*What is expected*:
Wherever the word "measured" occurs in the lines below, copy the whole line.

*** Opening of Information ***

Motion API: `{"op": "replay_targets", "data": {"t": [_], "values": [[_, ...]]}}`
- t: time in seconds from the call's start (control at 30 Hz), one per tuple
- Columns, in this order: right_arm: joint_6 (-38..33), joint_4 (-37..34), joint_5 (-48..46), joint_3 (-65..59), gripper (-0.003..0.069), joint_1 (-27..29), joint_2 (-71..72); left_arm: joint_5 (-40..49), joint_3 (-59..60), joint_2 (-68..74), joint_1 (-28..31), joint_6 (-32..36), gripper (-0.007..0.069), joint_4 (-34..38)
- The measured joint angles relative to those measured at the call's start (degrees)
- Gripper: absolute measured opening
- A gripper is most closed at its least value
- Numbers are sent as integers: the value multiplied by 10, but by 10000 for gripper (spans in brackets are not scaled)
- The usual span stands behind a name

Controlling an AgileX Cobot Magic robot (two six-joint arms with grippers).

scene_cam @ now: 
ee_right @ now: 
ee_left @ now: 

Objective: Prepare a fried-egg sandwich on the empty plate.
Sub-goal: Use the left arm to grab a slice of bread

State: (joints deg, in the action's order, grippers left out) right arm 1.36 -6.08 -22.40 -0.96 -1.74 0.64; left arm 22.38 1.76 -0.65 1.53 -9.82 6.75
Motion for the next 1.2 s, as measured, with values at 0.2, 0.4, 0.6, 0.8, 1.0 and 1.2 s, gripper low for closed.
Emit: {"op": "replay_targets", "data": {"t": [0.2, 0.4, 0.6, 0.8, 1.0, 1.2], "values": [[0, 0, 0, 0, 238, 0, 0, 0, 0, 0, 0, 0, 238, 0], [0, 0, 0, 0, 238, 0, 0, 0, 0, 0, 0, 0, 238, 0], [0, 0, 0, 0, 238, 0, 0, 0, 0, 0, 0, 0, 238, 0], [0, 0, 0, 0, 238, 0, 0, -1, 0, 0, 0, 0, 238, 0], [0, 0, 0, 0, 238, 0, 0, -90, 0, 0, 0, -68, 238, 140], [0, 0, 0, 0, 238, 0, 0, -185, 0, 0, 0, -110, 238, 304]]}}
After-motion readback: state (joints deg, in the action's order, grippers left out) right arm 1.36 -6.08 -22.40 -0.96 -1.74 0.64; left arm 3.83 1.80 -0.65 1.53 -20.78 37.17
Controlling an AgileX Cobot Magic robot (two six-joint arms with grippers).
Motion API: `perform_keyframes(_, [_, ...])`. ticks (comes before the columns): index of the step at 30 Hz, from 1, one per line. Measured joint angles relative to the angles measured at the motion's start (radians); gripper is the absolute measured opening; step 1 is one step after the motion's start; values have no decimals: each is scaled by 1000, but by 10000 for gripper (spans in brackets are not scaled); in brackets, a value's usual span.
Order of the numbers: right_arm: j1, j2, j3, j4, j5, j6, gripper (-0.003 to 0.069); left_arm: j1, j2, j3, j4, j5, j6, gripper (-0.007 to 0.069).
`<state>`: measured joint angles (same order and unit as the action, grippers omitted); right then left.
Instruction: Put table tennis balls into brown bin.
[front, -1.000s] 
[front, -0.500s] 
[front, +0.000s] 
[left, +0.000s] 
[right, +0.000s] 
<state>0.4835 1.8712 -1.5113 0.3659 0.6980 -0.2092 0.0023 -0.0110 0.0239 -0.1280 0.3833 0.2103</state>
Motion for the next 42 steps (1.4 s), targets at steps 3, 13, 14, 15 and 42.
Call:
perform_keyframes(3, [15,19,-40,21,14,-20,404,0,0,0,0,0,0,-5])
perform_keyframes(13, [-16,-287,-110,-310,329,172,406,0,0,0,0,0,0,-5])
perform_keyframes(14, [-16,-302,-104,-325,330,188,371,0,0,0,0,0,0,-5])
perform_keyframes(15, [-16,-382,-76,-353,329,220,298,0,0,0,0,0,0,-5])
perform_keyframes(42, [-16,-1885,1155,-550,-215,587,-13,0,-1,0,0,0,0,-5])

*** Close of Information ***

*Output for this exercise*:
- The measured joint angles relative to those measured at the call's start (degrees)
- Gripper: absolute measured opening
Motion for the next 1.2 s, as measured, with values at 0.2, 0.4, 0.6, 0.8, 1.0 and 1.2 s, gripper low for closed.
Motion API: `perform_keyframes(_, [_, ...])`. ticks (comes before the columns): index of the step at 30 Hz, from 1, one per line. Measured joint angles relative to the angles measured at the motion's start (radians); gripper is the absolute measured opening; step 1 is one step after the motion's start; values have no decimals: each is scaled by 1000, but by 10000 for gripper (spans in brackets are not scaled); in brackets, a value's usual span.
`<state>`: measured joint angles (same order and unit as the action, grippers omitted); right then left.

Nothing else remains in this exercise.